Go through the listing and pick out each line with the word "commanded" in it.
======
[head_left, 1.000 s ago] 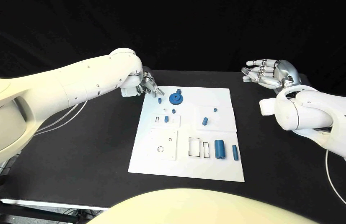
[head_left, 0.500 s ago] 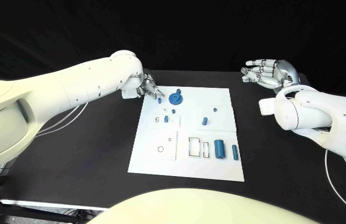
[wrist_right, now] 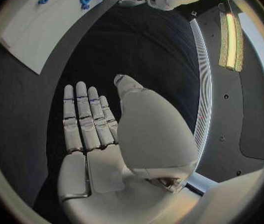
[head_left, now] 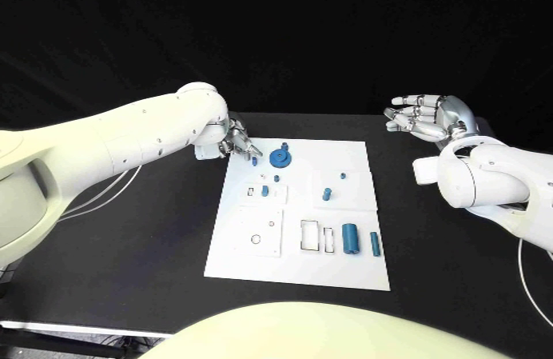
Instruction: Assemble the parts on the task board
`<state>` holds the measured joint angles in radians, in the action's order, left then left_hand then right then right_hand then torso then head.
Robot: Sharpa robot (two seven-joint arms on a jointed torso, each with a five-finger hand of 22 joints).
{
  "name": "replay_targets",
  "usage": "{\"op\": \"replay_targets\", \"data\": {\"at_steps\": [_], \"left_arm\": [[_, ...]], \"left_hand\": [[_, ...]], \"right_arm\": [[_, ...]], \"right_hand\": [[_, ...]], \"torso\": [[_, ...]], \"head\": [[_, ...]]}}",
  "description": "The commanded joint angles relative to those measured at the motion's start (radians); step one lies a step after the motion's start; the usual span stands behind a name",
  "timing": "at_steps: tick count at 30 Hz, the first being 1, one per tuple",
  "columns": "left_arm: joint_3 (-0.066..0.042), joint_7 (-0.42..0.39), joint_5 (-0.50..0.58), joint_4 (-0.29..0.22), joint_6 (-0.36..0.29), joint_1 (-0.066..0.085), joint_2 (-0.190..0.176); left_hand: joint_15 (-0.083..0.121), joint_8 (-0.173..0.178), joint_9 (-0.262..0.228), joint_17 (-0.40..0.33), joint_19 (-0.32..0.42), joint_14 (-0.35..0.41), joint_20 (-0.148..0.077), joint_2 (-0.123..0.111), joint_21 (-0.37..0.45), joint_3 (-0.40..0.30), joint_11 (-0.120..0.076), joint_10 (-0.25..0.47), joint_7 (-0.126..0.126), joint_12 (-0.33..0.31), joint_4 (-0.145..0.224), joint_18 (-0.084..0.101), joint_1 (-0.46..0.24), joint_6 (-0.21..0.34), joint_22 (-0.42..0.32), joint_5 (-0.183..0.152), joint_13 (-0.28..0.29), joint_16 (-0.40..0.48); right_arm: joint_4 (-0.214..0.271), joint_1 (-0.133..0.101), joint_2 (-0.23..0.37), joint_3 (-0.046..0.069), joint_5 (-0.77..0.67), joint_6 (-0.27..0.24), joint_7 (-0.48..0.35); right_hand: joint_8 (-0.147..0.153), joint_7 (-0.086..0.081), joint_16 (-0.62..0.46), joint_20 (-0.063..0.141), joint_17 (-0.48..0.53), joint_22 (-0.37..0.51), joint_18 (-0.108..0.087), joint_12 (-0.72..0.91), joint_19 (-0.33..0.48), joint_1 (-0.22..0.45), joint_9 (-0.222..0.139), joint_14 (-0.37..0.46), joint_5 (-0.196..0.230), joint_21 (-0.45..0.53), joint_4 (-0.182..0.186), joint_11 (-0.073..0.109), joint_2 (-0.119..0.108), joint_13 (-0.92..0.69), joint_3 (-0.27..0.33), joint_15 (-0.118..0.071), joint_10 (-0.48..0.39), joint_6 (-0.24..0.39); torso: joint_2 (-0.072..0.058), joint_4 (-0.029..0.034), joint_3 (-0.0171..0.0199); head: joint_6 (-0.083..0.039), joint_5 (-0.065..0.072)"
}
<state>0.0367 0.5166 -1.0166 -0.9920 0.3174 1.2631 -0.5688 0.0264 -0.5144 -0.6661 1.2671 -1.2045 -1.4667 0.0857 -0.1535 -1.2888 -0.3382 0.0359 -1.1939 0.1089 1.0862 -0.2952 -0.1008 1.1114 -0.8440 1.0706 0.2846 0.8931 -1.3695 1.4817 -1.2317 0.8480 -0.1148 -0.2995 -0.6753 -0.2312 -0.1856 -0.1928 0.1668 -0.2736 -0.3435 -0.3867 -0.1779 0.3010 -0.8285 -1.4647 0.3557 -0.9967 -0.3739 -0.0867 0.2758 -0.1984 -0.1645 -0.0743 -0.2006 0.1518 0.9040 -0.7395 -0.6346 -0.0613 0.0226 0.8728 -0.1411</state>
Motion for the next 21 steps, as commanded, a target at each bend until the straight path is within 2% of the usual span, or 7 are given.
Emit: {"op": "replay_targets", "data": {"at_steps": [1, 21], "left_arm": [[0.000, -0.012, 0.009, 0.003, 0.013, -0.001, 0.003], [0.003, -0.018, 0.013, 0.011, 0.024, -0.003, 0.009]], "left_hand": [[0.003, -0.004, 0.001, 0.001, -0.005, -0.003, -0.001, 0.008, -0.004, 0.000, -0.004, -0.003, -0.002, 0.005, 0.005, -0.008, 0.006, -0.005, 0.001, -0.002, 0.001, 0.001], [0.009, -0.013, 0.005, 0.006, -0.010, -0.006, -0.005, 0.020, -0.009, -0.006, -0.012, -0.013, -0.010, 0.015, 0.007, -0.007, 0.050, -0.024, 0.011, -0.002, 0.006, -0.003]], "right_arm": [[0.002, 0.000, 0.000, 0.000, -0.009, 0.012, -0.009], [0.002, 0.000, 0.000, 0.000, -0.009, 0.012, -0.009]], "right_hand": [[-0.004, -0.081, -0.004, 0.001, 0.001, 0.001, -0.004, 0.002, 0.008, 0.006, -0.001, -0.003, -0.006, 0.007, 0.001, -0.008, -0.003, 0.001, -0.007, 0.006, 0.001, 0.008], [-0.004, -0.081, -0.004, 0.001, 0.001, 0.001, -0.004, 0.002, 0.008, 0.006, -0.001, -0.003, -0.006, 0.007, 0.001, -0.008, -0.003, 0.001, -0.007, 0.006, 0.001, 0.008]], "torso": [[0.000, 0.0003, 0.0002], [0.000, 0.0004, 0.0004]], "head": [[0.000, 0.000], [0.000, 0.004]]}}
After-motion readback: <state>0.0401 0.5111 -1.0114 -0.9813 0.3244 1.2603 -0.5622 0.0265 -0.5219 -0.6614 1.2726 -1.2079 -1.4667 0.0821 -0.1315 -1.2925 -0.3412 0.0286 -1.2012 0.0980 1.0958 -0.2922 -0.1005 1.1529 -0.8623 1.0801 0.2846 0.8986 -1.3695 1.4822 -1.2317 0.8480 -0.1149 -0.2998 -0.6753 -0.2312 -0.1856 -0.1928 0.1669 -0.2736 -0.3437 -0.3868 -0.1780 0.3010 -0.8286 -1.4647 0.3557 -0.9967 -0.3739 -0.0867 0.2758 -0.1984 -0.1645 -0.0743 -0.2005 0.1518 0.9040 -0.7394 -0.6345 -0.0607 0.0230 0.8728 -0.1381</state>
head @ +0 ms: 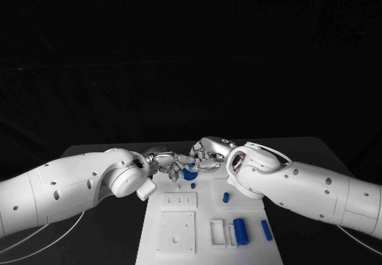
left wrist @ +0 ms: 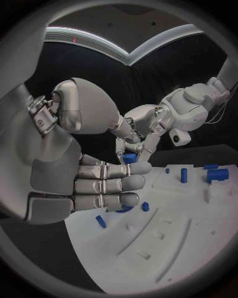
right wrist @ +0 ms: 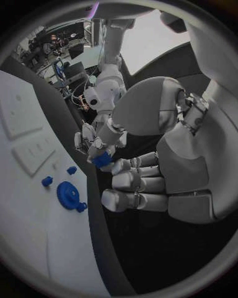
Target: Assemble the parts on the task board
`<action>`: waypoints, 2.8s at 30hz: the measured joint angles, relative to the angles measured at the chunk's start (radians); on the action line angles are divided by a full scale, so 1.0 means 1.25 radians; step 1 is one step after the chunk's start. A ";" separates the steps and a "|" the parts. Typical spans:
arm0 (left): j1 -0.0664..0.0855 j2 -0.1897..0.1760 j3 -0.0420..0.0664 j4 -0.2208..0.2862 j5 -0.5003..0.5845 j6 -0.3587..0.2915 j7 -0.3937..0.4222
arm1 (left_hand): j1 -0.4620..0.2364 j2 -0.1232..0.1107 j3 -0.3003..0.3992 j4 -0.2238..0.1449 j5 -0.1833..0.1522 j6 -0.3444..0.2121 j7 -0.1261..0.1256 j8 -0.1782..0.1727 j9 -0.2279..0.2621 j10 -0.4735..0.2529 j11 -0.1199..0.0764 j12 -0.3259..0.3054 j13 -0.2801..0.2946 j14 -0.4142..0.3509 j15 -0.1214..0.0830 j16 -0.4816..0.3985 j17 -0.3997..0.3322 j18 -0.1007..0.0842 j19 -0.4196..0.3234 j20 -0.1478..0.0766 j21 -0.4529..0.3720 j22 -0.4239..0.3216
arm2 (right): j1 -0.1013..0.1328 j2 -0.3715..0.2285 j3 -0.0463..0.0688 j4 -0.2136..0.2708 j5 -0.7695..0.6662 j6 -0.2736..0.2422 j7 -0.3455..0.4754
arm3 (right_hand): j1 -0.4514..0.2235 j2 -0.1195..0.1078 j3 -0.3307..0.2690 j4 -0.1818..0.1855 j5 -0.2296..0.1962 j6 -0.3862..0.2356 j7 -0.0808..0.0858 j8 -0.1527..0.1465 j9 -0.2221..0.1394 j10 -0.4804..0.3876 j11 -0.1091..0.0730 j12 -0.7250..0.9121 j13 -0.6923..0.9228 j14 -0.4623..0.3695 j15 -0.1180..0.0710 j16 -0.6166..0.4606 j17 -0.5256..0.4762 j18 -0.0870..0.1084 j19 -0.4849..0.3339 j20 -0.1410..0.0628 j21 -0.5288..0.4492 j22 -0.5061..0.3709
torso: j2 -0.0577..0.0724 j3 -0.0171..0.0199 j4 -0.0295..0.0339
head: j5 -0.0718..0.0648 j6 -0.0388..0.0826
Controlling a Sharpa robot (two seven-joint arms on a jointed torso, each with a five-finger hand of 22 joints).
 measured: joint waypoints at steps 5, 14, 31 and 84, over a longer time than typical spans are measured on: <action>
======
#### [Response]
  "description": "The commanded joint angles relative to those measured at the motion's start (radians); step one lies a step after the motion's start; the usual span stands behind a name",
Motion for the next 21 steps, as commanded, a target at each bend until the straight path is within 2% of the usual span, or 7 are given.

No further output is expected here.